A few of the blooming plants living in these forests started to spread out external, inching their method into more deserts and adjusting to prosper in drier conditions. Nelsen and his coworkers work recommends that when flowering plants left the forests, some of the ants followed. The plants might have offered a reward for the ants in the form of food. “Other researchers have shown that plants in these dry habitats were evolving ways of making food for ants– including things like elaiosomes, which are like fleshy appendages on the seeds,” says Nelsen. And when ants take the seeds to get the elaiosomes, they assist disperse them: a win for the parent plants.
The researchers say that by showing how plants assisted form the evolution and spread of ants is especially essential because of the climate and biodiversity crises were facing.

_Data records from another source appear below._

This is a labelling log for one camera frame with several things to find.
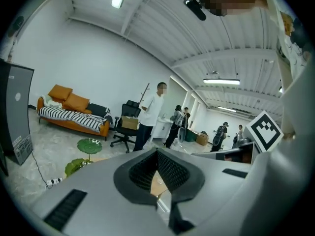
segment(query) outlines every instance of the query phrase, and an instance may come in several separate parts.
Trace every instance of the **black pillow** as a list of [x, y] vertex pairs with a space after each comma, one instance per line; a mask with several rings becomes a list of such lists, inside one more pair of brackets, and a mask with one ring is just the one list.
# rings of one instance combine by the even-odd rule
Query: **black pillow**
[[93, 103], [88, 104], [87, 109], [92, 111], [92, 115], [100, 117], [104, 117], [109, 112], [108, 108]]

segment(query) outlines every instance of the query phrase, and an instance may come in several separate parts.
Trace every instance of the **white desk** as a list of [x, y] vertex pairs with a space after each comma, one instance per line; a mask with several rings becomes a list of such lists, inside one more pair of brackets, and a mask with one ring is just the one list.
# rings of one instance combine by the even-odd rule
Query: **white desk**
[[168, 137], [169, 131], [171, 130], [171, 126], [173, 125], [173, 121], [170, 119], [162, 119], [160, 117], [157, 118], [157, 124], [153, 127], [150, 137], [150, 142], [152, 142], [153, 138], [162, 138], [166, 139]]

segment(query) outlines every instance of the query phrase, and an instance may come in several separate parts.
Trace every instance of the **man in white shirt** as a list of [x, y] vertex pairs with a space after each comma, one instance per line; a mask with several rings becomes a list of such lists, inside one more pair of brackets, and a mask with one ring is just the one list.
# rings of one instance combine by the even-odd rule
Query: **man in white shirt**
[[14, 48], [17, 45], [16, 32], [24, 22], [24, 17], [18, 17], [12, 26], [8, 29], [2, 41], [0, 42], [0, 59], [11, 62]]
[[162, 95], [166, 94], [166, 90], [166, 83], [160, 82], [157, 85], [157, 92], [148, 96], [144, 100], [141, 109], [145, 112], [140, 120], [136, 143], [133, 151], [142, 150], [144, 144], [146, 144], [146, 142], [148, 141], [151, 131], [157, 123], [158, 115], [164, 103]]
[[[200, 2], [210, 13], [220, 17], [240, 14], [255, 7], [267, 9], [270, 19], [278, 27], [278, 40], [281, 46], [281, 50], [278, 50], [278, 64], [283, 93], [300, 76], [314, 47], [302, 23], [284, 0], [200, 0]], [[284, 139], [294, 134], [293, 125], [285, 110], [281, 130]]]

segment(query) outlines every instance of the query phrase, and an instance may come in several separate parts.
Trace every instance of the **person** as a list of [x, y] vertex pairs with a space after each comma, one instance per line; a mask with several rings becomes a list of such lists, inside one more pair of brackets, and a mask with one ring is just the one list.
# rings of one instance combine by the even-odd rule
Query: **person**
[[18, 17], [9, 30], [6, 32], [2, 42], [0, 43], [0, 59], [11, 62], [14, 49], [17, 45], [16, 32], [20, 29], [24, 22], [24, 17]]
[[189, 113], [188, 107], [185, 107], [184, 108], [184, 118], [183, 118], [183, 122], [182, 122], [182, 127], [184, 129], [188, 128], [189, 117], [190, 117], [190, 113]]
[[[283, 93], [302, 73], [314, 46], [303, 24], [284, 0], [200, 0], [201, 5], [216, 16], [240, 14], [255, 7], [267, 9], [278, 28], [281, 50], [277, 50]], [[291, 121], [283, 111], [281, 130], [284, 139], [294, 134]]]
[[237, 141], [243, 138], [243, 126], [240, 124], [238, 126], [238, 129], [239, 129], [239, 131], [238, 131], [238, 133], [236, 133], [236, 136], [233, 139], [233, 146], [232, 146], [232, 148], [236, 148]]
[[158, 114], [161, 111], [164, 99], [163, 94], [166, 94], [167, 84], [160, 82], [157, 85], [157, 92], [148, 96], [143, 104], [143, 117], [140, 120], [139, 129], [137, 131], [136, 142], [133, 151], [142, 150], [144, 144], [148, 141], [153, 127], [157, 123]]
[[174, 122], [173, 122], [173, 125], [171, 126], [171, 130], [169, 131], [169, 135], [164, 144], [167, 148], [171, 148], [171, 145], [178, 134], [178, 130], [182, 126], [183, 117], [184, 117], [184, 114], [182, 113], [182, 107], [181, 105], [177, 105], [175, 108], [175, 113], [171, 117], [171, 120], [173, 120]]
[[222, 126], [219, 126], [215, 137], [213, 138], [212, 148], [210, 152], [219, 151], [223, 140], [227, 137], [228, 123], [224, 122]]

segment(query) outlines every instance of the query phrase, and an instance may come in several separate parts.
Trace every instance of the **cable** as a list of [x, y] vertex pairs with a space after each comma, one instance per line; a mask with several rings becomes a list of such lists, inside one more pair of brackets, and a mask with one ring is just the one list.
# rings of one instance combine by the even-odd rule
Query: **cable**
[[45, 185], [46, 185], [45, 190], [47, 190], [47, 188], [48, 188], [48, 189], [52, 188], [52, 187], [54, 186], [54, 184], [53, 184], [51, 187], [48, 187], [47, 182], [44, 180], [43, 175], [41, 174], [41, 172], [40, 172], [40, 170], [39, 170], [39, 166], [38, 166], [37, 161], [36, 161], [36, 159], [35, 159], [35, 157], [34, 157], [33, 151], [31, 152], [31, 155], [33, 156], [33, 158], [34, 158], [34, 160], [35, 160], [35, 163], [36, 163], [36, 165], [37, 165], [37, 169], [38, 169], [38, 172], [39, 172], [39, 174], [40, 174], [40, 176], [41, 176], [41, 179], [43, 179], [43, 181], [44, 181], [44, 183], [45, 183]]

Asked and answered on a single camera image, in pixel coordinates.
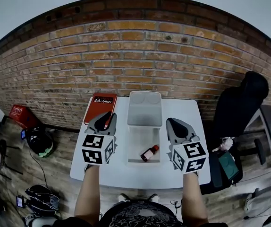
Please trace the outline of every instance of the white sneaker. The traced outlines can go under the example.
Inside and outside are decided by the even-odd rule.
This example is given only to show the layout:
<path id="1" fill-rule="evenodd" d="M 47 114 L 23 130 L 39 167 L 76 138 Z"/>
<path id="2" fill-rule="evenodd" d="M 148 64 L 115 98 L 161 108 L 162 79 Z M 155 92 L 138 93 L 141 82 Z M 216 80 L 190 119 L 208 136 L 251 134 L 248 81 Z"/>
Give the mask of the white sneaker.
<path id="1" fill-rule="evenodd" d="M 118 196 L 118 202 L 130 202 L 130 198 L 127 195 L 121 193 Z"/>
<path id="2" fill-rule="evenodd" d="M 155 203 L 159 203 L 160 197 L 159 197 L 159 195 L 157 195 L 157 194 L 153 194 L 153 195 L 151 195 L 151 196 L 148 198 L 148 201 L 150 201 L 150 202 L 155 202 Z"/>

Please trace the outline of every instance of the forearm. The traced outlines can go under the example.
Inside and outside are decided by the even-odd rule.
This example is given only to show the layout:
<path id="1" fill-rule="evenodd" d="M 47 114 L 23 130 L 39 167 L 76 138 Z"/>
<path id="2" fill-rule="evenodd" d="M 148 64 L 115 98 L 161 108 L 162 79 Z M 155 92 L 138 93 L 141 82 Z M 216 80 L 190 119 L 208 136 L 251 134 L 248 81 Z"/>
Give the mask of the forearm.
<path id="1" fill-rule="evenodd" d="M 99 171 L 99 166 L 92 166 L 87 169 L 75 208 L 75 216 L 86 220 L 92 226 L 95 226 L 99 222 Z"/>
<path id="2" fill-rule="evenodd" d="M 208 223 L 207 208 L 195 173 L 184 174 L 182 218 L 189 227 Z"/>

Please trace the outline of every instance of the bottle label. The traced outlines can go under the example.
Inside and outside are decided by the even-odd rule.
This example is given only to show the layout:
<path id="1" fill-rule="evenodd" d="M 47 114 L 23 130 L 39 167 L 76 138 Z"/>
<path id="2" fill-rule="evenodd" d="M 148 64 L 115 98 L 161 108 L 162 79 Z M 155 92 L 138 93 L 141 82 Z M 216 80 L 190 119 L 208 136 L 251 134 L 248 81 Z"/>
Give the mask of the bottle label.
<path id="1" fill-rule="evenodd" d="M 151 150 L 147 151 L 144 156 L 147 160 L 149 160 L 151 157 L 153 157 L 153 152 Z"/>

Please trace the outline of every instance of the red book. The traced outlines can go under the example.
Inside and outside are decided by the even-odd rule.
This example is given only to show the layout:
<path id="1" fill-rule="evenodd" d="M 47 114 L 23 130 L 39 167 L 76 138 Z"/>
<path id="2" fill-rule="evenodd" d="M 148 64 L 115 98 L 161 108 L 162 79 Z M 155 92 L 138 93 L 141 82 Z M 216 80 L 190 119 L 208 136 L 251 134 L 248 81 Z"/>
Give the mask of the red book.
<path id="1" fill-rule="evenodd" d="M 92 101 L 88 107 L 86 116 L 84 118 L 84 123 L 88 124 L 90 120 L 94 117 L 106 113 L 111 112 L 113 114 L 113 110 L 115 108 L 115 104 L 117 101 L 117 94 L 111 93 L 94 93 Z"/>

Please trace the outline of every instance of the plastic lid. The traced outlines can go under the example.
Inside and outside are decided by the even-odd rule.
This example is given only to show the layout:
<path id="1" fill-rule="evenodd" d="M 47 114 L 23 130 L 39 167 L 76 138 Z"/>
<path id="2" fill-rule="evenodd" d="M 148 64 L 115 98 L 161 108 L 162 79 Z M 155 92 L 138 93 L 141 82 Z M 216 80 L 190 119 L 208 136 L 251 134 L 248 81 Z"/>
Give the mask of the plastic lid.
<path id="1" fill-rule="evenodd" d="M 153 148 L 157 151 L 160 147 L 158 145 L 154 145 Z"/>

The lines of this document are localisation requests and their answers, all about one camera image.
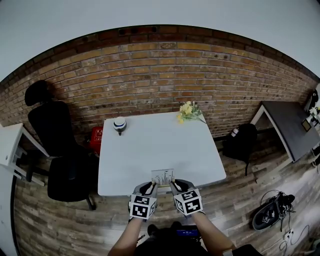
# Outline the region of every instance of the red box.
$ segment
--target red box
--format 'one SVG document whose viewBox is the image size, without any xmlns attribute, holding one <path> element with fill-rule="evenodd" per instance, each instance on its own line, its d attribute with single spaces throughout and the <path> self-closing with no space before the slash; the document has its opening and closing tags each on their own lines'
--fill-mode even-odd
<svg viewBox="0 0 320 256">
<path fill-rule="evenodd" d="M 100 156 L 101 140 L 104 127 L 93 127 L 90 140 L 90 148 Z"/>
</svg>

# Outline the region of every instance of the black and white glove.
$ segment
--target black and white glove
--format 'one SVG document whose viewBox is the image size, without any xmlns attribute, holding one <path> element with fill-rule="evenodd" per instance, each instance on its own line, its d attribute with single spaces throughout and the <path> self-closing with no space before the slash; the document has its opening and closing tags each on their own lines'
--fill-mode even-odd
<svg viewBox="0 0 320 256">
<path fill-rule="evenodd" d="M 152 182 L 142 183 L 136 186 L 128 203 L 130 219 L 140 218 L 147 221 L 156 210 L 158 185 Z"/>
<path fill-rule="evenodd" d="M 202 198 L 199 189 L 187 180 L 175 179 L 170 183 L 176 208 L 187 216 L 196 212 L 203 212 Z"/>
</svg>

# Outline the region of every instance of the person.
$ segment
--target person
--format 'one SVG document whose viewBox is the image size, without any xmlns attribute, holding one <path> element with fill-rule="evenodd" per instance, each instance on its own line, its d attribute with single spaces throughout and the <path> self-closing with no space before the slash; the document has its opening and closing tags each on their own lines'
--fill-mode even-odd
<svg viewBox="0 0 320 256">
<path fill-rule="evenodd" d="M 251 245 L 236 248 L 201 210 L 191 214 L 206 250 L 197 239 L 179 236 L 177 230 L 183 228 L 180 222 L 174 222 L 170 228 L 158 229 L 149 225 L 149 238 L 137 246 L 143 219 L 132 217 L 121 237 L 109 251 L 108 256 L 261 256 Z"/>
</svg>

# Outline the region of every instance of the brick wall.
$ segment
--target brick wall
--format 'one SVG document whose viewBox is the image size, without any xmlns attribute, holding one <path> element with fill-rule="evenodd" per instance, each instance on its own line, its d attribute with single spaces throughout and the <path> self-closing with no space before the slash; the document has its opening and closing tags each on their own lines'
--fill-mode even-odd
<svg viewBox="0 0 320 256">
<path fill-rule="evenodd" d="M 76 135 L 108 118 L 196 101 L 213 137 L 249 122 L 262 100 L 304 103 L 319 82 L 292 58 L 239 35 L 174 25 L 113 29 L 49 49 L 6 77 L 3 126 L 23 122 L 34 133 L 24 94 L 38 80 L 68 104 Z"/>
</svg>

” This study reveals the essential function that plants play in shaping environments,” says Nelsen. “Shifts in plant neighborhoods– such as those we are seeing as a repercussion of historical and modern environment modification– can cascade and impact the animals and other organisms relying on these plants.”.
Reference: “Macroecological diversification of ants is linked to angiosperm development” by Matthew P Nelsen, Corrie S Moreau, C Kevin Boyce and Richard H Ree, 31 March 2023, Evolution Letters.DOI: 10.1093/ evlett/qrad008.

They found that plants and ants evolved together, and when blooming plants moved out from forests to more arid areas, ants followed. The plants supplied food for ants and helped disperse their seeds, shaping the advancement and spread of ants. They found that when blooming plants spread out from forests, the ants followed, kicking off the development of the thousands of ant types alive today.
They paired this info with a time-scaled restoration of the ant household tree, based on genetic information and ant fossils preserved in amber. Lots of ant behaviors, like where they build their nests and what habitats they live in, appear to be deeply deep-rooted in their species lineages, to the point that scientists are able to make pretty excellent guesses about prehistoric ants lives based on their modern-day relatives.